Banking Trojans are on the rise
Over the last 2 months a massive growth of banking trojans was identified and reported by multiple security research resources. Banking trojans, such as Zeus, Ramnit and Trickbot, are among the top ten most popular banking malware families that are used to steal money from users’ accounts lately. Once installed on a victim’s computer, they are able to recognize when a victim is logging in into her/his account and collect sensitive information – credentials or even PIN numbers. All of these banking trojans utilize the same set of methods – keystroke logging, form grabbing and webinjects.
One of the reasons why these Trojans has rapidly spreaded over the world is that fraudsters are very fast in inventing new features, re-writing existing Trojans and utilizing stealth techniques that can prevent anti-viruses from detecting them.
This is exactly the case, where behavioral profiling may come into play and tell the difference between legitimate users and hackers.
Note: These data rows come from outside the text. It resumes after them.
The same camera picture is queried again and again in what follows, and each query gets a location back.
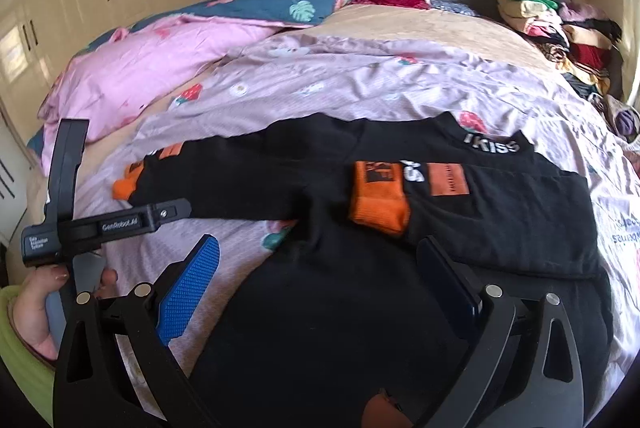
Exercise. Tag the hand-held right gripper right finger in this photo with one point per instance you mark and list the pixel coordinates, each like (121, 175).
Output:
(450, 283)

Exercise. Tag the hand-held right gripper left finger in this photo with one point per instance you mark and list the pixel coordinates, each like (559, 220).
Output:
(187, 293)

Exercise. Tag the person's left forearm green sleeve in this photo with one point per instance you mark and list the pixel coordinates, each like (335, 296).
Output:
(20, 373)

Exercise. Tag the pink quilt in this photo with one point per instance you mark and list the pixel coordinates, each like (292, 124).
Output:
(140, 62)

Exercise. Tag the black sweater with orange cuffs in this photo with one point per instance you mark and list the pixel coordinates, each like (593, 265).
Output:
(325, 308)

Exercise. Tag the grey patterned pillow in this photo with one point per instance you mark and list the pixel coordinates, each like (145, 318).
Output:
(452, 6)

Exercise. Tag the white bedside cabinet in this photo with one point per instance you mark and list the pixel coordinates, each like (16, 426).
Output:
(10, 178)

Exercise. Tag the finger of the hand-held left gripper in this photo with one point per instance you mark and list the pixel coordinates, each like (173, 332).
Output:
(145, 220)
(67, 162)

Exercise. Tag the beige bed sheet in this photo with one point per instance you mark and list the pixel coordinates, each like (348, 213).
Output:
(425, 27)

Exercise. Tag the bag with purple cloth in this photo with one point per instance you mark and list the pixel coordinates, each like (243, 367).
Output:
(625, 120)

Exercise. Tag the person's left hand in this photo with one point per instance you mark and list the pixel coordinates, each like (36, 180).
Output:
(35, 313)

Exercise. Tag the blue floral quilt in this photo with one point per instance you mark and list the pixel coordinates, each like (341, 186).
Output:
(260, 5)

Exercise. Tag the pile of folded clothes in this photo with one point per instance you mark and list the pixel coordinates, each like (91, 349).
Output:
(540, 12)

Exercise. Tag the lilac strawberry print quilt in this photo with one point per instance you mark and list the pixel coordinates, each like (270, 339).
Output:
(350, 72)
Behavioral analysis detects abnormal behavior, regardless of the attack scheme, thus, can detect zero-day attacks and attacks with the use of social engineering methods.
Contact us to learn more about how ThreatMark can protect you and your clients.
Here you can find the list of Top 3 Banking Trojans for last 2 months:
- Zeus – This Trojan use man-in-the-browser keystroke logging and form grabbing, then he can steal your banking information.
- Ramnit – This Trojan steals your banking credentials, FTP passwords, session cookies and other data.
- Trickbot – Trickbot is Banking Trojan which is a Dyre variant and emerged in October 2016. Trickbot can pull web-injection instructions from its C&C servers online when victims try to reach a website.